Something peculiar is taking place in the world of political polling, and it seems to be underpinned by one key forking methodological decision. In one reality, Kamala Harris appears to be struggling, barely fending off Donald J. Trump in the national popular vote, while barely maintaining an advantage in Northern battlegrounds. This scenario mimics the dynamics of the 2022 midterm elections. In a parallel reality, Ms. Harris somehow has a lead in the national vote, however, the battlegrounds are excruciatingly close, essentially mirroring the 2020 elections’ tension.
There’s one main methodological maneuver at the heart of these disparate universes – the use of ‘weighting on recalled vote’. This technique attempts to adjust based on respondents’ recollection of their voting behavior during the previous election. Then, pollsters use weighting, a statistical technique that reflects each demographic group proportionately to the actual population. The survey approach amplifies or diminishes the influence of Biden or Trump voters in accordance with the last election’s outcome.
However, such an approach was historically viewed as an error, a false step avoided by pollsters for reasons we will delve into further. It’s interesting to note, though, that this technique is being more widely employed today, likely in an attempt to make up for the glaring inaccuracies in polling seen in 2016 and 2020 specifically regarding Trump’s support. This strange turn of events illuminates yet another rift in the ranks of pollsters during this election.
What’s intriguing is that in the past month, about two-thirds of polls opted for weighting by recalled vote. An apparent outcome of this methodology is an eerie resemblance of the poll results to the 2020 election results. Pollsters who avoid this trend, like those conducting The New York Times/Siena College surveys, more often present changes from the 2020 elections, tending to align their results closer to the 2022 midterm election trends.
The variances seen across these types of polls, albeit seemingly minor, ultimately culminate into contrasting narratives. Polls shying away from recalled vote weighting document the gradual fading of Trump’s advantage in the Electoral College in comparison to the popular vote over the last four years. The recalled vote weighted polls, however, seem stuck in a time loop replicating the 2020 election, almost verbatim.
It’s surprising to see that a significant number of respondents cannot accurately recollect their voting behavior. Interestingly, they also have a tendency to recall voting in favor of the election victor, and occasionally recount voting instances when they evidently did not participate. The persistence of this pattern, extending from the dawn of recall vote studies to date, profoundly skews the accuracy of this polling methodology.
Notably, the application of recall vote weighting predictably boosts support for the party that lost the previous election. Despite the multitude of challenges poll data analysis faces, under-representation of the erstwhile losing party does not appear to rank among them. Consequently, recall vote weighting seems to have muddled polling accuracy in every election dating back to 2004, based on a re-analysis of a repository of 70 polls.
Despite this unfavorable track record, encouraging the steep rise in the usage of recall-vote weighting is the idea that it has become more dependable than before. Whether this claim holds water remains debatable. Recent data visually seems to align more with actual election outcomes compared to previous cycles, but there may be more going on below the surface.

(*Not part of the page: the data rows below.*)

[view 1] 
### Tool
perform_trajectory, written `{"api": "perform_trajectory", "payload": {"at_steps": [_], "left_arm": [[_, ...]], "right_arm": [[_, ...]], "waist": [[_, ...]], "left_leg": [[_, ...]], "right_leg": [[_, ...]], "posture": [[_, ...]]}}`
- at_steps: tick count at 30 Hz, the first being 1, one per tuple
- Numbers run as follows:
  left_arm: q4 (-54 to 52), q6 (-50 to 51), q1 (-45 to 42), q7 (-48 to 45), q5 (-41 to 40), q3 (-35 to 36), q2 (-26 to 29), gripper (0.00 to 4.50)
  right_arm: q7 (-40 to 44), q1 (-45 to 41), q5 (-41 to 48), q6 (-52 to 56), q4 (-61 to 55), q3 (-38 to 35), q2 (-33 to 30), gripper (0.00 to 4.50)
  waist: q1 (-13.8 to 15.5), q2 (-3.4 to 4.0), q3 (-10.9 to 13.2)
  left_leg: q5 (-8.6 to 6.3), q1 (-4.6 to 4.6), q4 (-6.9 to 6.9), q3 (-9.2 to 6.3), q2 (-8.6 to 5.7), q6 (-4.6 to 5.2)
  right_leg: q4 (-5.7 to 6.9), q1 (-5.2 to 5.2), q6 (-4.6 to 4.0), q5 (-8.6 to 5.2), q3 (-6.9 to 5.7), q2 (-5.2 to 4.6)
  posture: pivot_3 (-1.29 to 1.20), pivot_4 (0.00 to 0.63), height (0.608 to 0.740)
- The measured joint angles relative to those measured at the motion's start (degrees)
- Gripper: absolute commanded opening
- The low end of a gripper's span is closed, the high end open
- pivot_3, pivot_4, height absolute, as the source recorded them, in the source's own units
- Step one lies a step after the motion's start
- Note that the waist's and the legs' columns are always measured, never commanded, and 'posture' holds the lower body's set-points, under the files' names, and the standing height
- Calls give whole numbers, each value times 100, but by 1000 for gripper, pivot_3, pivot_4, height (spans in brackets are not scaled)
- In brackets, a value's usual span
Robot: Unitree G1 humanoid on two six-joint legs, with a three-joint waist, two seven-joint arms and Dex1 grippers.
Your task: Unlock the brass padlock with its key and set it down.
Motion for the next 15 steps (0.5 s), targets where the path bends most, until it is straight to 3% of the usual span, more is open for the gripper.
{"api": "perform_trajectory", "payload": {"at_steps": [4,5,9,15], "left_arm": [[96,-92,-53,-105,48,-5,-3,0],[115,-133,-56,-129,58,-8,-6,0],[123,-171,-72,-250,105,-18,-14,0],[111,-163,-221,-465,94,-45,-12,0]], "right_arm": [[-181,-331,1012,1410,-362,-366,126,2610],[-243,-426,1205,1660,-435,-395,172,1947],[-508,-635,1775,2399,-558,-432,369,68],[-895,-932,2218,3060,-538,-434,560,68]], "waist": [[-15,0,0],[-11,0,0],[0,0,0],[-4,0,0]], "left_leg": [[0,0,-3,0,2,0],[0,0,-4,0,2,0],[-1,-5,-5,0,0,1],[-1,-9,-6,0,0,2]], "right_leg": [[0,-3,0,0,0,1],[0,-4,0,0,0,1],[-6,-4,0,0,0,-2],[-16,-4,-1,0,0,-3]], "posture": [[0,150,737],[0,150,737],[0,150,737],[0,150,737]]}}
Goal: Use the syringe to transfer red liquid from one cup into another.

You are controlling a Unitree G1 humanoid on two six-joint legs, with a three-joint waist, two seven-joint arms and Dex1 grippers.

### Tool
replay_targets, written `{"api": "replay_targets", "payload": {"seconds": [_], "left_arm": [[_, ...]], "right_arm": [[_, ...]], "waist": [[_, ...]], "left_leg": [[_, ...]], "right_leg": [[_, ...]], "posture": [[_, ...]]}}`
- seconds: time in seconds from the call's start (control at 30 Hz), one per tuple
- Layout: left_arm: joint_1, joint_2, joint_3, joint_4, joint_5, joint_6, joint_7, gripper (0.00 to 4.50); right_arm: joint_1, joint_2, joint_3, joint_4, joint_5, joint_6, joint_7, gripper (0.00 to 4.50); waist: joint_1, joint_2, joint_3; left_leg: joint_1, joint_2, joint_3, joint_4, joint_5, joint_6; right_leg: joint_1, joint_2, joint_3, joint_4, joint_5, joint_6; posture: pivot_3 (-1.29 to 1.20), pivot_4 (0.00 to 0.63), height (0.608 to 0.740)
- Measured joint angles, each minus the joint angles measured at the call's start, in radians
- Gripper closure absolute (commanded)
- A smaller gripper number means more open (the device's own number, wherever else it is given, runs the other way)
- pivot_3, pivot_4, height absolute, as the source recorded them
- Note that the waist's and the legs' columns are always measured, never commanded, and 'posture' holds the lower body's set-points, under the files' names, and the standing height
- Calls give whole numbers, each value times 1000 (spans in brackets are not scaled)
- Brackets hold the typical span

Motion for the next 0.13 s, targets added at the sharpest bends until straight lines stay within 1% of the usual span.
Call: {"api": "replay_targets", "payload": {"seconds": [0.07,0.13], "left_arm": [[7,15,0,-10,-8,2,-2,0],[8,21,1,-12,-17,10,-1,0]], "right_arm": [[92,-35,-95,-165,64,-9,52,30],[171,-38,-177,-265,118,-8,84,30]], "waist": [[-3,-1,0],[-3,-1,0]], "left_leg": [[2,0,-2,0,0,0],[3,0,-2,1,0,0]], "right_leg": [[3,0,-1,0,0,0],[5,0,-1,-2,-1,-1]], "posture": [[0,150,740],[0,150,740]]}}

It’s possible that due to the surge in political participation and polarization, respondents are better at remembering who they voted for. Alternatively, online data collection could be reducing the typical ‘winner bias’ seen in phone surveys. In this peculiar election, the previous loser, Trump, is running again causing additional complexities when measuring recall-vote accuracy.
Another factor in favor of weighting by recalled vote is the usage of panel-based surveys. Respondents in such panels may have declared their voting preference in 2020, so the reliance on memory is minimized, providing potentially more accurate results. However, as with all things, the devil resides in the details. What does one do about new panelists or the shifts in the electorate makeup since 2020?
Certainly, recall vote weighting can help avoid entirely unrepresentative numbers and push a survey towards results aligning with the last election. This proves particularly useful when the survey design fundamentally lacks validity, like a poll exclusively of users of a single social platform. It’s notable to point out, over 80% of online panel-based surveys utilize recall vote weighting.
An important aspect to keep in mind while discussing all of this, is the usage of recall vote weighting to account for the consistent underestimation of Trump’s popularity in polls over the last eight years. Serving as an effective method to ‘nudge’ survey outcomes to the right, recall vote weighting may be the stop gap measure pollsters use to regain lost credibility.
All toolkits have trade-offs, and in this instance, with recall vote weighting, there is the risk of missing significant shifts in the electorate since the last election. Pollsters’ distrust in their own survey results is leading to the employment of this technique. However, this ‘fix’ could potentially miss out on novel trends and dampen any outlying insights. While pollsters intend to avoid the embarrassments of past underpredictions, they are also edging towards the risk of not seeing any new patterns emerge.
Harris Losing Ground to Trump as Polling Methods Favor Republicans appeared first on Real News Now.